In [43]:
# Step 1: Imports

import numpy as np
import pandas as pd
import matplotlib.pyplot as plt
import matplotlib.animation as animation
from collections import deque
import random
import datetime

import gym
from gym import spaces
import yfinance as yf


from tensorflow.keras.models import Sequential
from tensorflow.keras.layers import Dense
from tensorflow.keras.optimizers import Adam

In [None]:
# Step 2: Load & Prepare Data

# Load CSVs
df_regime = pd.read_csv('regime.csv', parse_dates=['date'])
df_price = pd.read_csv('price.csv', parse_dates=['date'])

# Merge on date
df = pd.merge(df_regime, df_price, on='date')
df.sort_values('date', inplace=True)

# Calculate absolute prediction error
df['error'] = np.abs(df['actual_price'] - df['predicted_price'])

# Compute 7-day rolling average error
df['rolling_error'] = df['error'].rolling(window=7).mean()

# Drop initial rows where rolling average is NaN
df = df.dropna().reset_index(drop=True)

# Preview
df.head()


In [44]:
# Step 2 (Alternative): Generate mock regime and price data without CSVs


# Generate 200 days of mock data
np.random.seed(42)
n_days = 200
dates = pd.date_range(end=pd.Timestamp.today(), periods=n_days)

# Simulate actual prices (e.g., trending stock with noise)
actual_price = np.cumsum(np.random.randn(n_days) * 2 + 0.5) + 100

# Simulate predicted prices with some noise
predicted_price = actual_price * (1 + np.random.normal(0, 0.02, n_days))

# Simulate regime based on price movement
price_diff = np.diff(actual_price, prepend=actual_price[0])
regime = np.where(price_diff > 1, 1, np.where(price_diff < -1, -1, 0))

# Construct mock DataFrame
df = pd.DataFrame({
    'date': dates,
    'regime': regime,
    'actual_price': actual_price,
    'predicted_price': predicted_price
})

# Compute error and 7-day rolling error
df['error'] = np.abs(df['actual_price'] - df['predicted_price'])
df['rolling_error'] = df['error'].rolling(window=7).mean()

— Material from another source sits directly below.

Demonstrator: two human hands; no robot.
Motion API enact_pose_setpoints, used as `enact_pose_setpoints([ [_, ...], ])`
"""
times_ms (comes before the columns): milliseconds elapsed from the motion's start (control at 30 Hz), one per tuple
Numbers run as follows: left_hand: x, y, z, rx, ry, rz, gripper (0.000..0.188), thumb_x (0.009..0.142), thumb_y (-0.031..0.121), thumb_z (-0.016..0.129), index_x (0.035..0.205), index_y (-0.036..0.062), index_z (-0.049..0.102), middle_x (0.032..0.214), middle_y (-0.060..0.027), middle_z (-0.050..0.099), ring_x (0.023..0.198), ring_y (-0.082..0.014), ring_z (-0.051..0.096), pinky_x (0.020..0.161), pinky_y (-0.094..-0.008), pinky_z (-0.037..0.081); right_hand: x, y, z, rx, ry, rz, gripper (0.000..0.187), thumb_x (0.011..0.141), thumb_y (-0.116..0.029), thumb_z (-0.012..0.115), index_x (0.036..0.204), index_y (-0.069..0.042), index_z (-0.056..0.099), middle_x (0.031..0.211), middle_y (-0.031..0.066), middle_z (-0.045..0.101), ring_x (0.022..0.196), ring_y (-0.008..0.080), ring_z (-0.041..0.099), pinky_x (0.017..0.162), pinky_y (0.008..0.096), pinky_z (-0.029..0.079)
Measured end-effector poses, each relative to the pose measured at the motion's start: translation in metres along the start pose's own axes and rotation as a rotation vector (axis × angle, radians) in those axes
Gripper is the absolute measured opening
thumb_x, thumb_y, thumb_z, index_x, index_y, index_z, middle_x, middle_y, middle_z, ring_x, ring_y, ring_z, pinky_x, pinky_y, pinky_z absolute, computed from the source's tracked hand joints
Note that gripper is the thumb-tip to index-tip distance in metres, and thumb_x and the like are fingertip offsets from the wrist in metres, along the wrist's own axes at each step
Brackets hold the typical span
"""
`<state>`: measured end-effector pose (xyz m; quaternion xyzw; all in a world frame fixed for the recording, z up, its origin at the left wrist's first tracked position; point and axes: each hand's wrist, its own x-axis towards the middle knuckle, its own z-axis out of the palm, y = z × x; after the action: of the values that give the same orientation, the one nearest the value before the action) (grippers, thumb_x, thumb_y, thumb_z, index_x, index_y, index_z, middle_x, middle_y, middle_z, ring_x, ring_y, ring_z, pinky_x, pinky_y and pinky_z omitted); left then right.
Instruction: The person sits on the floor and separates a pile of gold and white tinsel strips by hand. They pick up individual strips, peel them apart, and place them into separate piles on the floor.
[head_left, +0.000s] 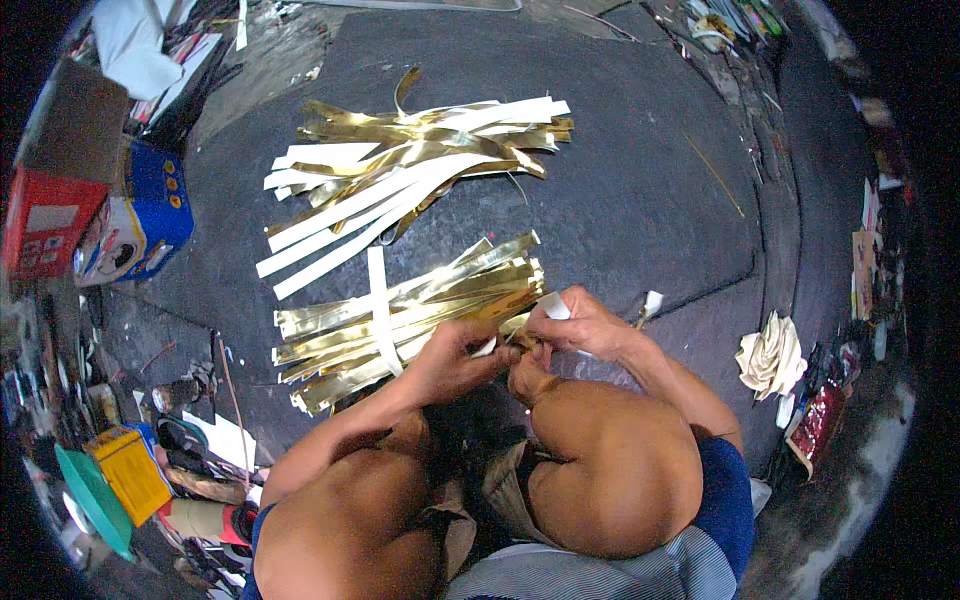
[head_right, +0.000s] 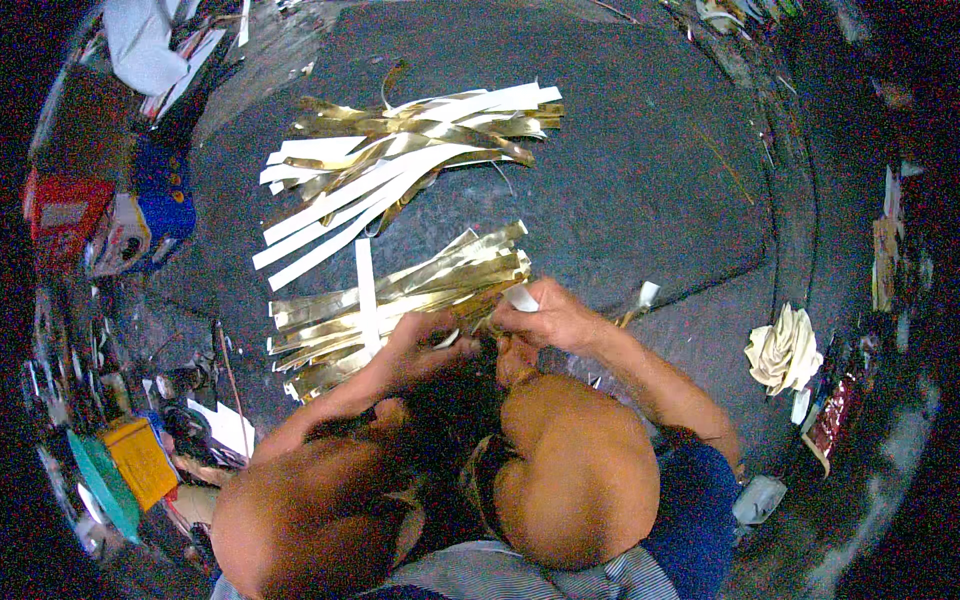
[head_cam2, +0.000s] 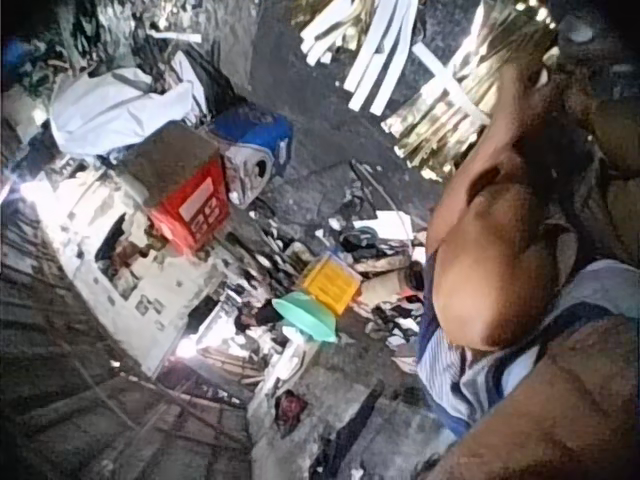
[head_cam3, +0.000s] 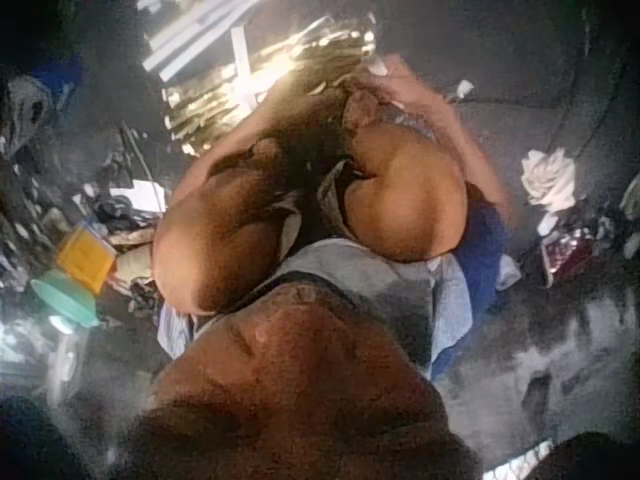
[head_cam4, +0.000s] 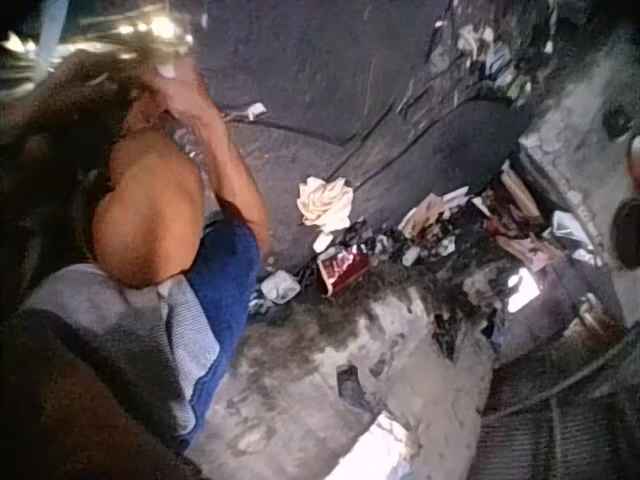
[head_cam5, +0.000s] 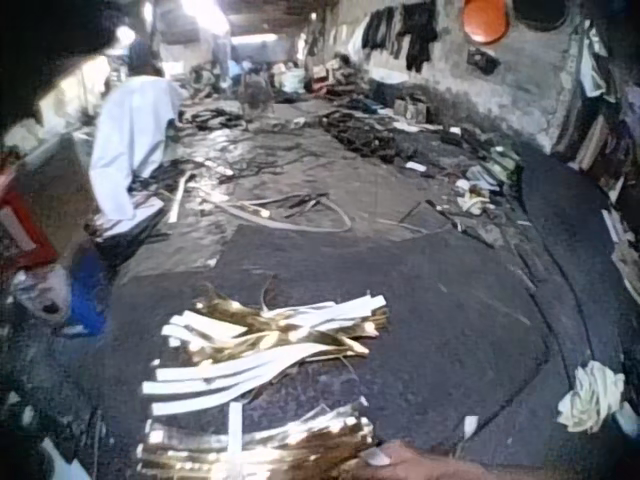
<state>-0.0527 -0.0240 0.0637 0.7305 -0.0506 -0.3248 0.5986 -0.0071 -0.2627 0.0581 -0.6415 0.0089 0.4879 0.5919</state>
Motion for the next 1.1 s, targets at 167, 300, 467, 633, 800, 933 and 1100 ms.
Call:
enact_pose_setpoints([
  [167,0.006,-0.001,-0.003,0.116,0.166,0.205,0.024,0.090,0.016,0.064,0.110,0.0025,0.066,0.090,-0.0150,0.070,0.077,-0.0163,0.064,0.072,-0.0340,0.051,0.007,-0.012,0.022,0.477,0.094,0.137,0.015,0.088,-0.017,0.066,0.096,-0.005,0.060,0.072,0.0037,0.061,0.047,0.0021,0.044,0.039,0.0151,0.029],
  [300,0.006,0.016,-0.009,0.055,0.069,-0.011,0.029,0.089,0.020,0.066,0.112,0.0025,0.065,0.093,-0.0156,0.070,0.078,-0.0171,0.064,0.073,-0.0341,0.051,0.010,-0.007,0.028,0.446,0.101,0.085,0.017,0.087,-0.017,0.068,0.095,-0.005,0.059,0.075,0.0015,0.060,0.051,0.0029,0.045,0.040,0.0170,0.028],
  [467,0.008,0.001,0.003,0.059,0.235,0.254,0.031,0.088,0.024,0.068,0.108,0.0007,0.066,0.085,-0.0159,0.069,0.070,-0.0160,0.060,0.067,-0.0354,0.050,0.011,0.006,0.036,0.417,0.130,0.067,0.017,0.088,-0.020,0.068,0.095,-0.006,0.060,0.079,-0.0012,0.059,0.055,0.0050,0.047,0.044,0.0193,0.030],
  [633,0.010,-0.004,0.005,0.141,0.216,0.204,0.029,0.086,0.026,0.070,0.093,-0.0017,0.068,0.079,-0.0161,0.068,0.069,-0.0162,0.061,0.065,-0.0347,0.050,0.013,0.018,0.034,0.251,0.085,-0.046,0.014,0.091,-0.021,0.065,0.091,-0.007,0.061,0.076,-0.0008,0.060,0.063,0.0059,0.051,0.048,0.0215,0.035],
  [800,0.011,-0.005,0.000,0.089,0.116,0.035,0.026,0.087,0.023,0.067,0.082,-0.0026,0.068,0.070,-0.0119,0.066,0.065,-0.0142,0.060,0.060,-0.0320,0.047,0.014,0.012,0.042,-0.064,0.153,-0.139,0.018,0.095,-0.020,0.057,0.085,-0.004,0.060,0.073,-0.0007,0.058,0.066,0.0070,0.049,0.058,0.0246,0.040],
  [933,0.017,-0.014,-0.004,-0.064,0.052,0.097,0.025,0.090,0.019,0.061,0.080,-0.0024,0.066,0.068,-0.0074,0.064,0.064,-0.0132,0.058,0.058,-0.0308,0.046,0.010,0.001,0.039,-0.163,0.144,-0.307,0.019,0.096,-0.021,0.053,0.091,-0.004,0.059,0.074,-0.0010,0.056,0.068,0.0075,0.049,0.063,0.0259,0.041],
  [1100,0.009,-0.027,-0.014,-0.142,0.229,-0.028,0.018,0.090,0.021,0.058,0.093,0.0048,0.065,0.070,-0.0015,0.059,0.059,-0.0094,0.052,0.052,-0.0269,0.042,0.015,0.020,0.041,0.140,0.304,-0.197,0.016,0.095,-0.017,0.051,0.104,-0.005,0.056,0.085,0.0018,0.057,0.069,0.0092,0.050,0.064,0.0253,0.043],
])
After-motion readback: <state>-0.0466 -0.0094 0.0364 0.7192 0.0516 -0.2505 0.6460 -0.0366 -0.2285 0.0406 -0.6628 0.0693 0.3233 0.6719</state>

# Drop rows with NaN (from rolling average)
df = df.dropna().reset_index(drop=True)

# Preview
#df.head()


In [45]:
class TradingEnv(gym.Env):
    """
    Custom Trading Environment for RL Agent.
    Observations:
        [regime (1/0/-1), predicted_price, 7-day average prediction error]
    Actions:
        0: Buy, 1: Hold, 2: Sell
    """
    metadata = {'render.modes': ['human']}

    def __init__(self, merged_df, lookback=7):
        super(TradingEnv, self).__init__()
        self.data = merged_df.copy()
        self.lookback = lookback
        self.data['error'] = np.abs(self.data['actual_price'] - self.data['predicted_price'])
        self.max_error = self.data['error'].max()

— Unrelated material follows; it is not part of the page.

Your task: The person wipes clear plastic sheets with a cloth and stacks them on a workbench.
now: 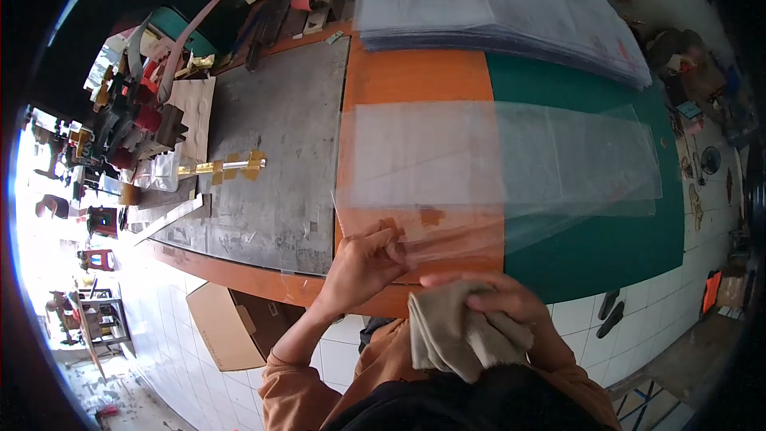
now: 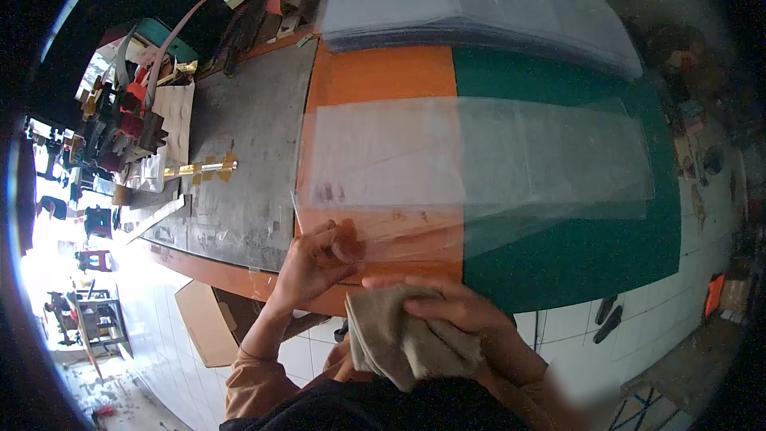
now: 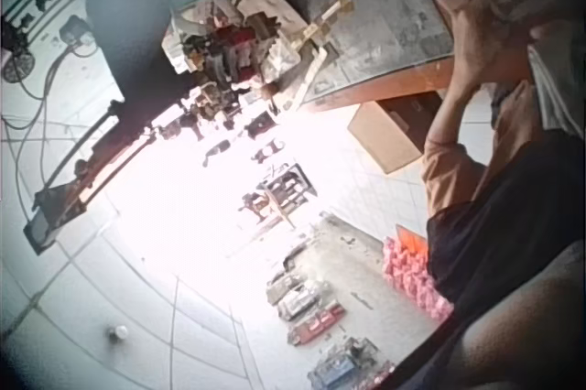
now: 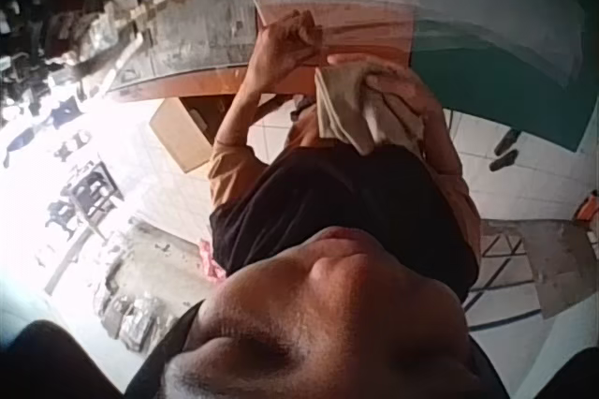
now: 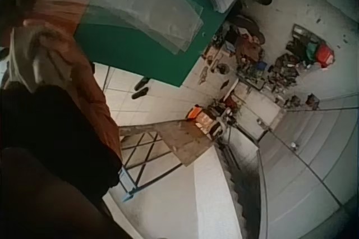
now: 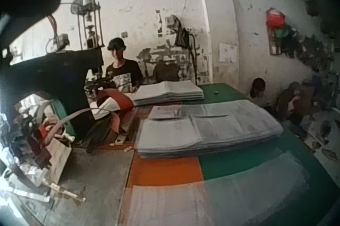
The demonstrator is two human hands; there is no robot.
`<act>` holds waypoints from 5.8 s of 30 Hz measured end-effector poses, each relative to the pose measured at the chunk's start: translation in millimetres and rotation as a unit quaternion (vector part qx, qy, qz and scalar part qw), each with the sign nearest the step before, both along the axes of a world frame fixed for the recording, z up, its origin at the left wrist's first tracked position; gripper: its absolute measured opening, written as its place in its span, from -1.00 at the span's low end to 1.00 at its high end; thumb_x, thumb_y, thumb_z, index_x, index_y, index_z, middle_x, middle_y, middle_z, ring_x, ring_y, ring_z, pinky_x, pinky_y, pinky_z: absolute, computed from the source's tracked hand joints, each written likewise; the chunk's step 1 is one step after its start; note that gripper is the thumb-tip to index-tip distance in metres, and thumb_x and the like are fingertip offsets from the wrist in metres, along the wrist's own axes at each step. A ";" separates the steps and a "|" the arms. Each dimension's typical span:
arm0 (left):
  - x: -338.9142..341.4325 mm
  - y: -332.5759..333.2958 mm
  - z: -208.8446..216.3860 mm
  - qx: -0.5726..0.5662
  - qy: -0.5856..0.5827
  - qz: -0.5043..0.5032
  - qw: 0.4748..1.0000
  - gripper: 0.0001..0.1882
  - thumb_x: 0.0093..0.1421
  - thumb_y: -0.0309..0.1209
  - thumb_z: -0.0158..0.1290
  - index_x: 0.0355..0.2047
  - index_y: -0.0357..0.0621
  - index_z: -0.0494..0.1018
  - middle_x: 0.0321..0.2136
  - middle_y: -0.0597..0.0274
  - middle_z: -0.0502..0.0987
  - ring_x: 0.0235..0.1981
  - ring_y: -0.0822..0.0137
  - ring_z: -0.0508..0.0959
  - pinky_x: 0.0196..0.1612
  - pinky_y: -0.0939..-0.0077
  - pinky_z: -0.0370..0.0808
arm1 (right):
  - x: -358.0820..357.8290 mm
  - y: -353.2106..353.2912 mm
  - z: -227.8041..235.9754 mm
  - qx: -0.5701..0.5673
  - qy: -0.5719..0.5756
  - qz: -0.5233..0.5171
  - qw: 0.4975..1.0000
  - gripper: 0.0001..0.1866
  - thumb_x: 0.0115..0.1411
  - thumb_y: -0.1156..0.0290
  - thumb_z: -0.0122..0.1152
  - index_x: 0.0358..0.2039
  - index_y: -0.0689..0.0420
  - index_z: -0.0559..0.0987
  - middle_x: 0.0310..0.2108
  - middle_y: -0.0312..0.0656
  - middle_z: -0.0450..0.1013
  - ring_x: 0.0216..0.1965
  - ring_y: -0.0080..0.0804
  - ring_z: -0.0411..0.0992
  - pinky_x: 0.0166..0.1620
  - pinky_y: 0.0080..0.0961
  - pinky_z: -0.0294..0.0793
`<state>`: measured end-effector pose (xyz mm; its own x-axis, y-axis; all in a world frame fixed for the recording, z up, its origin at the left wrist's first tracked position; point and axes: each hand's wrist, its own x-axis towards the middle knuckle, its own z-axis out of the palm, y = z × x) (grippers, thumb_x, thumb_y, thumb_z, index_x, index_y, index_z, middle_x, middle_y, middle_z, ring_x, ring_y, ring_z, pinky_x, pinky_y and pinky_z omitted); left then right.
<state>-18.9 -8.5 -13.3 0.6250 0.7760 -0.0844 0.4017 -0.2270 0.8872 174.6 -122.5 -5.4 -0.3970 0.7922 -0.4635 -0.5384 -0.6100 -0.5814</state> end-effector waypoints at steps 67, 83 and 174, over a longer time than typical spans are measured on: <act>-15.8 -57.2 15.3 0.198 0.010 -0.075 0.977 -0.56 -0.05 -0.09 -0.01 -0.09 0.33 0.43 0.12 0.05 0.18 0.06 -0.14 0.24 0.04 0.05 0.24 | -39.9 23.4 -10.9 -0.034 -0.044 -0.080 0.995 -0.55 0.08 0.31 -0.06 -0.04 0.27 0.28 -0.14 -0.11 0.35 -0.15 -0.39 0.35 -0.05 -0.50 0.32; -32.9 -61.0 -11.3 -0.055 -0.060 0.360 0.930 -0.66 0.19 -0.52 -0.13 -0.02 -0.32 0.18 -0.49 0.19 0.50 -0.51 0.59 0.40 -0.48 0.78 0.31 | -70.4 49.8 -35.1 -0.055 -0.017 -0.043 0.997 -0.63 0.15 0.31 -0.03 -0.08 0.25 0.35 -0.23 -0.13 0.41 -0.26 -0.40 0.44 -0.21 -0.50 0.43; 240.0 70.1 9.1 0.209 0.122 -0.299 0.923 -0.49 0.09 -0.04 -0.06 -0.34 -0.35 0.45 -0.35 -0.20 0.46 -0.28 -0.05 0.48 -0.18 0.19 0.39 | 55.9 14.6 -47.8 0.076 0.157 -0.427 0.887 -0.47 0.15 0.18 -0.08 0.07 0.20 0.20 0.01 -0.08 0.26 0.00 -0.18 0.28 0.03 -0.17 0.28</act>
<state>221.1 61.6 -4.2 0.9544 0.2943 -0.0506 0.2693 -0.7751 0.5716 230.5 -107.9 -53.2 0.2884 0.9098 -0.2984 -0.9163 0.1718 -0.3618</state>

        self.action_space = spaces.Discrete(3)
        self.observation_space = spaces.Box(low=-np.inf, high=np.inf, shape=(3,), dtype=np.float32)
        self.reset()

    def _get_obs(self):
        row = self.data.iloc[self.current_step]
        regime = row['regime']
        predicted = row['predicted_price']
        avg_error = self.data.iloc[self.current_step - self.lookback:self.current_step]['error'].mean()
        return np.array([regime, predicted, avg_error], dtype=np.float32)

    def reset(self):
        self.current_step = self.lookback
        return self._get_obs()

    def step(self, action):
        row = self.data.iloc[self.current_step]
        regime = row['regime']

        # Base reward matrix
        if regime == 1:  # Bull
            base_reward = 1.0 if action == 0 else (0.0 if action == 1 else -1.0)
        elif regime == -1:  # Bear
            base_reward = 1.0 if action == 2 else (0.0 if action == 1 else -1.0)
        else:  # Neutral
            base_reward = 1.0 if action == 1 else -0.1

        # Scaled penalty from prediction error
        obs = self._get_obs()
        avg_error = obs[2]
        alpha = 1.0
        error_penalty = alpha * (avg_error / (self.max_error + 1e-6))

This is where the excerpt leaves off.